Remembering My Other Mother
This entry was posted on 9/10/2011 7:30 AM and is filed under Personally Speaking.
I write in the month that my other mother died at the age of ninety-nine. Vicki was my father's kid sister, the aunt who was happy to take me in when I ran away from home.
When I was twenty-two, she was in her early forties, ten years younger than my mother. Len and I, already married for two years, had just graduated from college and he was soon to embark on an advanced degree. For both strategic and financial reasons, he was spending the summer in the Nevada desert as field assistant for one of his soon to be Columbia professors. I was newly pregnant so this was not a good time for us to be apart, but I had a safe haven, parents who happily welcomed me home to await my husband's return.
This college graduate, wife and soon to be mother, became a child again, worse still, an adolescent. My mother was a loving and generous woman and in recent years, with miles between us, we got along very well. Now, returned to living under the parental roof, I bristled as she suggested improvements: a haircut, perhaps a blouse of a more becoming color, a more cheerful presence.
Of greater moment, I was unable to put aside feelings engendered just weeks before when Len and I, pressed together in a street corner phone booth, had called with the exciting news of our expected baby, a first grandchild. Vivid in memory was the question she asked: was it planned?
I fled to the small white cottage of my aunt in Lakeville, Connecticut. Vicki was then employed as an editor at Doubleday, and commuted weekly to New York City, returning home laden with manuscripts of aspiring authors. Recently divorced from her doctor husband (he still beloved in our family), she was raising her young son on her own. Divorce was then a rarity, and though unspoken, the family assumed she must have been at fault.
My mother and my aunt were loving competitors, first for my father's affection (and of course, my mother won that round) and then for mine. Vicki was delighted to harbor her runaway niece, no doubt pleased to be the winner of this tug of war. I was offered entry into the excitement of the publishing world and a glimpse into the life of an independent career woman, sophisticated and defiant.

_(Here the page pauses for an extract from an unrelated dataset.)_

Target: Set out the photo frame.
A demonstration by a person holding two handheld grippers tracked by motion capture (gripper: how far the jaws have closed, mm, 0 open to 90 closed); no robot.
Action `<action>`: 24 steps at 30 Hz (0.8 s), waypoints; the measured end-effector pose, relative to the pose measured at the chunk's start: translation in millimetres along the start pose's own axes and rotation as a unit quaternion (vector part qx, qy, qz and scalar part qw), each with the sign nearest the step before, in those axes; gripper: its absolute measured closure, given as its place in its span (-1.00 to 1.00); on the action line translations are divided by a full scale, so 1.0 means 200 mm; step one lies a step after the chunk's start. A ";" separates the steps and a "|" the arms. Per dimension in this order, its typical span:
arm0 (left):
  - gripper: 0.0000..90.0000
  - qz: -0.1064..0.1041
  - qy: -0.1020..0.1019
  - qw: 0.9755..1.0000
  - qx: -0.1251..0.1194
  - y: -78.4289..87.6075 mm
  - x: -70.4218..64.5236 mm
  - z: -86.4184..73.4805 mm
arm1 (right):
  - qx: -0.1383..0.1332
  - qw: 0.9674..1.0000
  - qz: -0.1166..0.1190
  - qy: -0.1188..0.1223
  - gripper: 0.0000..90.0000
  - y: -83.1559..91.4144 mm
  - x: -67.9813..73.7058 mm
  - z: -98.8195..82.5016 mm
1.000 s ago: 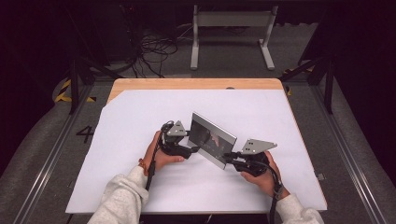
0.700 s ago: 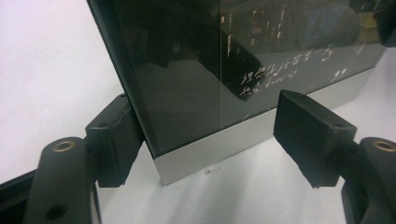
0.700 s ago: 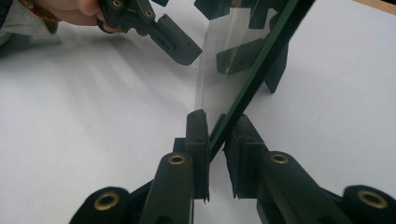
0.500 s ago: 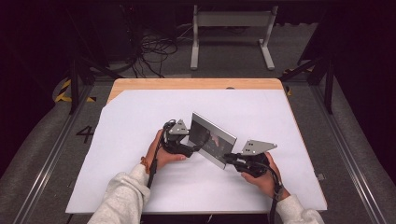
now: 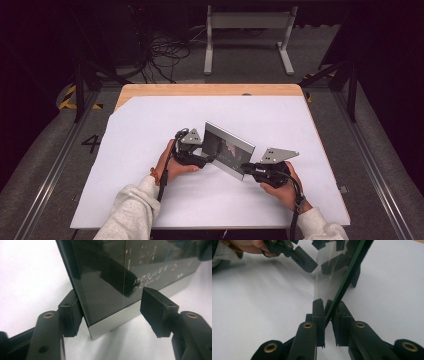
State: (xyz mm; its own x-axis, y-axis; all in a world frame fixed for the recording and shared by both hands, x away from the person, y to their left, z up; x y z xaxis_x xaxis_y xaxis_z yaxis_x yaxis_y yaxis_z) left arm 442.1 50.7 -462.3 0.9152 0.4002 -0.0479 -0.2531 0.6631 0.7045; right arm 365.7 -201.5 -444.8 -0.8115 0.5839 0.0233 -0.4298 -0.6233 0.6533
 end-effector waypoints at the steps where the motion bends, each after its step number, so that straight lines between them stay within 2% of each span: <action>1: -0.10 0.000 -0.001 1.000 0.001 0.01 0.00 0.00 | 0.000 1.000 -0.001 -0.004 0.81 0.00 -0.01 0.00; 5: 0.02 0.002 -0.004 1.000 0.006 0.03 -0.02 -0.03 | -0.004 1.000 0.001 -0.015 0.81 0.01 -0.03 -0.01; 11: 0.25 0.014 -0.007 1.000 0.019 0.07 -0.04 -0.05 | -0.005 1.000 -0.004 -0.017 0.78 0.00 -0.03 0.00; 17: 0.35 0.021 -0.012 0.999 0.030 0.10 -0.05 -0.08 | -0.007 1.000 -0.011 -0.021 0.73 -0.01 -0.04 0.01; 24: 0.40 0.022 -0.020 0.999 0.031 0.12 -0.07 -0.10 | -0.010 0.999 -0.021 -0.023 0.68 -0.03 -0.04 0.02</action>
State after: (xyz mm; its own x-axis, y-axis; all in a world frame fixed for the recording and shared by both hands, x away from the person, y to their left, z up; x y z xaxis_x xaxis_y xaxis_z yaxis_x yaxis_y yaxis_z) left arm 416.7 73.8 -457.7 0.9157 0.4016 0.0116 -0.2748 0.6051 0.7472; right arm 375.3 -200.8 -445.8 -0.7735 0.6331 0.0306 -0.4719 -0.6074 0.6391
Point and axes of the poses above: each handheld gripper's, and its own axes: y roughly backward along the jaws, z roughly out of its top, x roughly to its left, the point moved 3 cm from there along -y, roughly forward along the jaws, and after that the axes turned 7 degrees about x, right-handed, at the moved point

But most of all, I was given unconditional acceptance.
Over the next thirty years, our relationship thinned as we each moved to distant states and she remarried. We became close again many years later, after my mother's death, but my mother won the middle rounds.

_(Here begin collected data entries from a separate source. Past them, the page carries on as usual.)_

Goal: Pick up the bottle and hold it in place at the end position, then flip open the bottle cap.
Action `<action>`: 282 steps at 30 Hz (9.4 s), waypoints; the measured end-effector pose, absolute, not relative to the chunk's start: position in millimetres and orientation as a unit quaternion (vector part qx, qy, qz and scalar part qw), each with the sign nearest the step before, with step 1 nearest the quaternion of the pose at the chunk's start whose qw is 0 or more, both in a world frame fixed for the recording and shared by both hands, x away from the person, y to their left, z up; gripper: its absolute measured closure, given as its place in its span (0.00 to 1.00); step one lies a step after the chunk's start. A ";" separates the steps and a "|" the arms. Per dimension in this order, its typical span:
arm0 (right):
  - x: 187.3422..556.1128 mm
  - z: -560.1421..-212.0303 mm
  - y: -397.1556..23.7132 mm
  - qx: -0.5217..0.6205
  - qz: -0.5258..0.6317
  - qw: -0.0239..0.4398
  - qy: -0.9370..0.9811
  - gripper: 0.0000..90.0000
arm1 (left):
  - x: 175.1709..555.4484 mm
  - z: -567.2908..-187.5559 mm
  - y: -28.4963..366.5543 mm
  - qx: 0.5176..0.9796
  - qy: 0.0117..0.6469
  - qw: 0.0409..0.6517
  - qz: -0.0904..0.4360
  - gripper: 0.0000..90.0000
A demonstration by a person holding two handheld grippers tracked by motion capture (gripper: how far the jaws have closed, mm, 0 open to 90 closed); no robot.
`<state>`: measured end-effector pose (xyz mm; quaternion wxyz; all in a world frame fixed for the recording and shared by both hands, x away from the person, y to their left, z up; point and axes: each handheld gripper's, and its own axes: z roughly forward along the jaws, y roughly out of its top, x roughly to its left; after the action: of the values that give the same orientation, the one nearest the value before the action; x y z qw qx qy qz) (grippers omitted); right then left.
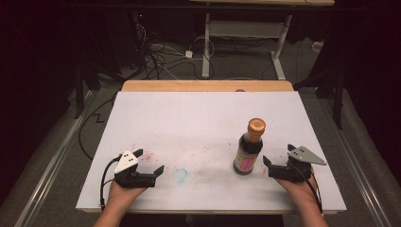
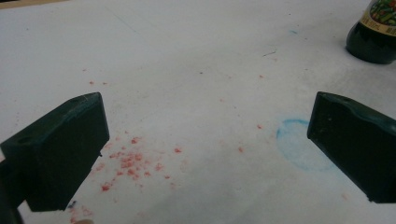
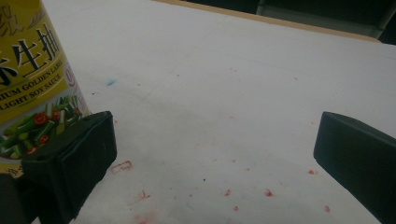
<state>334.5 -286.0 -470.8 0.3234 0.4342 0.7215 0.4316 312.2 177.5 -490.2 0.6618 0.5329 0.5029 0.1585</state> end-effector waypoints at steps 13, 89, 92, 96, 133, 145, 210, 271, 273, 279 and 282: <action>330.3 -468.9 -290.3 0.442 0.441 0.322 0.712 0.00 | 314.2 -488.8 179.4 0.530 0.504 0.667 0.142 0.00; 318.3 -443.9 -227.5 0.369 0.498 0.209 0.757 0.09 | 314.3 -493.4 174.4 0.551 0.489 0.664 0.126 0.00; 318.6 -440.6 -224.1 0.370 0.504 0.212 0.751 0.14 | 314.4 -493.5 174.2 0.551 0.490 0.664 0.128 0.00; 320.7 -438.5 -218.3 0.370 0.507 0.216 0.748 0.17 | 314.1 -493.5 174.1 0.550 0.490 0.664 0.128 0.00; 384.6 -416.1 -154.2 0.335 0.514 0.244 0.751 0.35 | 313.1 -493.2 174.8 0.551 0.486 0.666 0.128 0.00; 422.1 -416.7 -112.1 0.331 0.508 0.238 0.758 0.35 | 312.7 -492.9 175.3 0.549 0.484 0.670 0.124 0.00; 396.4 -421.9 -166.1 0.333 0.518 0.201 0.762 0.01 | 333.2 -477.7 144.8 0.560 0.483 0.660 0.129 0.00; 393.6 -379.5 -167.9 0.308 0.528 0.231 0.757 1.00 | 437.8 -445.4 37.6 0.586 0.429 0.684 0.068 0.01; 395.4 -379.3 -168.1 0.308 0.528 0.230 0.757 1.00 | 439.0 -444.3 35.7 0.589 0.427 0.682 0.071 0.01; 396.3 -375.9 -170.7 0.310 0.531 0.223 0.756 1.00 | 443.1 -442.9 31.6 0.593 0.424 0.681 0.064 0.10; 396.7 -374.6 -171.0 0.307 0.531 0.222 0.758 1.00 | 443.4 -444.7 29.8 0.597 0.424 0.678 0.066 0.12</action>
<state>396.7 -171.0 -374.6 0.2219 0.3074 0.7576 0.5313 443.4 29.8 -444.7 0.6779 0.5968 0.4241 0.0664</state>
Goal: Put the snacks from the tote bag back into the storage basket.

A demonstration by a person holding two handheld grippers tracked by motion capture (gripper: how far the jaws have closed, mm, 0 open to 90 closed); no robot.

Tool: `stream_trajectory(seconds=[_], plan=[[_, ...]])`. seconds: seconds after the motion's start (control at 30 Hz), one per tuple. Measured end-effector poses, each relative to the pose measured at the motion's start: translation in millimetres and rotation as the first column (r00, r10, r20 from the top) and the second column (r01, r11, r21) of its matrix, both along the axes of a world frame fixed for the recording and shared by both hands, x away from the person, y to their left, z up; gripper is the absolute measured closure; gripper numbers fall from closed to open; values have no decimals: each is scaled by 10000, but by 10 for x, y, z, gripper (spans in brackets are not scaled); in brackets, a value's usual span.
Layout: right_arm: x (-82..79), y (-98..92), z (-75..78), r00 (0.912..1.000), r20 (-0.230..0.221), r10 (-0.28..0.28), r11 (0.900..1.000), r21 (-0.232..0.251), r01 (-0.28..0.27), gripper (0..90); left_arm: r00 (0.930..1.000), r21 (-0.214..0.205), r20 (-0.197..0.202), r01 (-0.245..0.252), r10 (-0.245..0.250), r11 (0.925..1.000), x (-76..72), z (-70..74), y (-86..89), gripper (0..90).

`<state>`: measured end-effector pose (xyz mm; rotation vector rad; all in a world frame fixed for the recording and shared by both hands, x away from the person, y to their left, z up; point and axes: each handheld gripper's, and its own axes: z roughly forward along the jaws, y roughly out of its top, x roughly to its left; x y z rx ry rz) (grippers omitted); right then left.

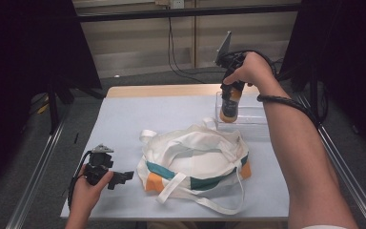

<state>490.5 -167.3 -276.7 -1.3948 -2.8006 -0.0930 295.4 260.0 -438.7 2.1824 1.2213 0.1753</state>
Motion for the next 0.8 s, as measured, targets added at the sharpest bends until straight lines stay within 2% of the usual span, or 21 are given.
stream_trajectory(seconds=[0.13,0.2,0.27,0.37,0.43,0.53,0.6,0.63,0.8], plan=[[6,8,4,9999,-61,-93,10000,-11,93,305,10000,45,-22,71,-71,10000,-1,-3,-10,39],[8,13,4,10000,-42,-23,10000,-51,23,305,9996,43,-171,238,-237,9997,4,11,-7,39],[10,16,2,10000,-12,-3,10000,-33,3,305,10000,94,-1,81,-81,9999,-2,1,-23,38],[14,27,-1,10000,0,-46,9999,-94,46,305,9999,98,-9,106,-106,9999,-3,1,-24,39],[19,30,-21,9999,42,113,9999,-108,-113,305,10000,86,4,99,-99,9999,-1,4,-22,39],[21,47,-42,10000,-58,31,9999,-107,-32,305,9996,39,-179,234,-233,9997,5,12,-6,39],[25,55,-59,10000,-70,41,9999,-145,-42,305,9997,46,-149,212,-211,9998,3,11,-6,39],[28,58,-68,10000,-60,54,9998,-165,-55,305,10000,47,-10,99,-99,9999,-1,3,-13,39],[37,79,-116,9999,-102,75,9997,-229,-78,305,9999,114,-46,113,-112,9999,-1,7,-2,39]])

How grand to be welcomed and loved without reservation by an other mother, with the accumulated wisdom of the generation before. Tender care without the admonitions or questions that all mothers must labor to suppress once their children are grown.
I expect many can identify those adults, aunts, uncles,neighbors or teachers, who have taken on the mantle of wise elder without the tensions inherent in the ties that bind parent and child.
Love and protection, offered while having no investment in another's perfection, can be a wonderful gift.